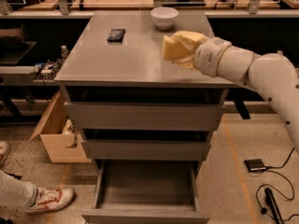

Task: Pick sponge from bottom drawer and place on counter

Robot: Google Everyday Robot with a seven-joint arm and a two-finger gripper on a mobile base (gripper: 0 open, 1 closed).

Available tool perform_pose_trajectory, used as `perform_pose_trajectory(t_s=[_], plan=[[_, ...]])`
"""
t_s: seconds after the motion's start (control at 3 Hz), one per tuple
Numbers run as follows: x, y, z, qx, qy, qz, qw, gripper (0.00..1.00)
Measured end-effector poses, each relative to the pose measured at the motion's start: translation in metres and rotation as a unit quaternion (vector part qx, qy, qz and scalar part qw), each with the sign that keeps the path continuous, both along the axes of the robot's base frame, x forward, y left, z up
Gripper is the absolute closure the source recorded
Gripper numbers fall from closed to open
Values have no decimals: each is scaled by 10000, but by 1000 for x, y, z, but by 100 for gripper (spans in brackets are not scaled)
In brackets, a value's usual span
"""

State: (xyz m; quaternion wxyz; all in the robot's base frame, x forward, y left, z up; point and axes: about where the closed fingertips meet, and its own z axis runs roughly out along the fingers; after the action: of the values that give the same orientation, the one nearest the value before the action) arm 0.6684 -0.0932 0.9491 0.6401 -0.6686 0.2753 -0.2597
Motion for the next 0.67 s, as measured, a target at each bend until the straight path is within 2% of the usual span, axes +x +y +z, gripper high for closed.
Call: perform_pose_trajectory(t_s=[0.33, 0.67], plan=[[24, 3, 13, -188, 61, 219, 9996, 100], [53, 14, 21, -479, 245, 494, 9973, 100]])
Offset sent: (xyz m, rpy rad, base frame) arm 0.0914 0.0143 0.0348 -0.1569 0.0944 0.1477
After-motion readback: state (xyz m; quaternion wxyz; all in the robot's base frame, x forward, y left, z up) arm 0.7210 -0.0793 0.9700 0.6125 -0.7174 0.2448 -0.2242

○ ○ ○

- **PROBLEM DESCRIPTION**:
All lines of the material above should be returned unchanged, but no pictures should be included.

- **WORKED SOLUTION**:
Task: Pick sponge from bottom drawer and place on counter

Robot: Google Everyday Robot with a seven-joint arm and a two-finger gripper on a mobile base (gripper: 0 open, 1 closed).

Available tool perform_pose_trajectory, used as `perform_pose_trajectory(t_s=[_], plan=[[_, ...]])`
"""
t_s: seconds after the motion's start (control at 3 Hz), one per tuple
Numbers run as follows: x, y, z, qx, qy, qz, qw, gripper (0.00..1.00)
Measured end-effector poses, each relative to the pose measured at the motion's start: translation in metres and rotation as a unit quaternion (vector part qx, qy, qz and scalar part qw), each with the sign that keeps the path continuous, both along the axes of the robot's base frame, x forward, y left, z up
Gripper is the absolute closure the source recorded
Gripper numbers fall from closed to open
Values have no decimals: each is scaled by 10000, but by 1000 for x, y, z, but by 100 for gripper (spans in brackets are not scaled)
In brackets, a value's usual span
"""

State: (xyz m; quaternion wxyz; all in the robot's base frame, x forward, y left, z up; point and axes: about where the closed fingertips meet, and its own z axis runs roughly out along the fingers; after the action: of the values that give the same orientation, the one nearest the value before the action) arm 0.6684 -0.0932 0.9491 0.6401 -0.6686 0.2753 -0.2597
Motion for the next 0.67 s, as measured, a target at each bend until the straight path is within 2% of the usual span, axes +x +y +z, gripper high for closed.
Call: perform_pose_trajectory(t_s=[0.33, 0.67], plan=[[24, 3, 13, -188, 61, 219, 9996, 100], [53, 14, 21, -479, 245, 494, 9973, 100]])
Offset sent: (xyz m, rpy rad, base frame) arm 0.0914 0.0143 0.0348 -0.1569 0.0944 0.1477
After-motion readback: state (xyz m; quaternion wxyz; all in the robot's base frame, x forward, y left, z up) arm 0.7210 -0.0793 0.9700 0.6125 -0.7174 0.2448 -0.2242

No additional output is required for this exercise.